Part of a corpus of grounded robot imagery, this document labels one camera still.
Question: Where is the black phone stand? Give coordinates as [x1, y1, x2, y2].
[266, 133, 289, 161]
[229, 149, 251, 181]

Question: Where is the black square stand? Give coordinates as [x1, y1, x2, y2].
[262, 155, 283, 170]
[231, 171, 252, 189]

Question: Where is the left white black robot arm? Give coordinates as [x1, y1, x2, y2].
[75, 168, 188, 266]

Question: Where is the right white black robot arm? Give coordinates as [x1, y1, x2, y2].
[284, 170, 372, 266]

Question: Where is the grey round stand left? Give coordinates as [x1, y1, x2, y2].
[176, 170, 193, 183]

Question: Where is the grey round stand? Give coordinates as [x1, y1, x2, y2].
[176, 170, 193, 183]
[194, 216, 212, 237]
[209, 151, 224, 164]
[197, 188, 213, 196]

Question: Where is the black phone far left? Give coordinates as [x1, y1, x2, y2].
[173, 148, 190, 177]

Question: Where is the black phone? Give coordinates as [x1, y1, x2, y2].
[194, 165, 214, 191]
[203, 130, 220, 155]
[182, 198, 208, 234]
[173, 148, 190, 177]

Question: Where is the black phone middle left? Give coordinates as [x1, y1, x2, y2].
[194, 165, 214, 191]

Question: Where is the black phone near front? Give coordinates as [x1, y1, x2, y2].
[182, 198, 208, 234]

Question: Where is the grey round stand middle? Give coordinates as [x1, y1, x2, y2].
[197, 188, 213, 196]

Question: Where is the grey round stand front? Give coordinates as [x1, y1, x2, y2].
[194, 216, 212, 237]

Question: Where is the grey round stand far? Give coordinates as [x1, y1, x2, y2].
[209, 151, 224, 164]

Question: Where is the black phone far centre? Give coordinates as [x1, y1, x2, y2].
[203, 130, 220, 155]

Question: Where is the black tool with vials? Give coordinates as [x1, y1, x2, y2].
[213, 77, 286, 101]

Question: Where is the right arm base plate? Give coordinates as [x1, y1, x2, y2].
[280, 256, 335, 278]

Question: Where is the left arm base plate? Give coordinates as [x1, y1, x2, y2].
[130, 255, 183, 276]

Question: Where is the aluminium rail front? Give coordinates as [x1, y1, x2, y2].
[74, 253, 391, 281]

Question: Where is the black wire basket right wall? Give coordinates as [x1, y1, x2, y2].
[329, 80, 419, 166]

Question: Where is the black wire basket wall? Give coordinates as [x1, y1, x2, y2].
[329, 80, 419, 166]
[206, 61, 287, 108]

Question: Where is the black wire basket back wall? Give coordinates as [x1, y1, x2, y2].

**What you should do**. Output, exactly and with nothing else, the lines from the line containing "Question: Where is the right arm" to the end of the entries.

**Written solution**.
Question: Where is the right arm base plate? Give coordinates as [x1, y1, x2, y2].
[280, 256, 335, 278]

Question: Where is the left arm base plate? Give coordinates as [x1, y1, x2, y2].
[130, 255, 183, 276]

Question: Where is the aluminium rail front? Give coordinates as [x1, y1, x2, y2].
[74, 253, 391, 281]

Question: Where is the black wire basket right wall? Give coordinates as [x1, y1, x2, y2].
[329, 80, 419, 166]

Question: Where is the black wire basket wall? Give coordinates as [x1, y1, x2, y2].
[329, 80, 419, 166]
[206, 61, 287, 108]

Question: Where is the black wire basket back wall? Give coordinates as [x1, y1, x2, y2].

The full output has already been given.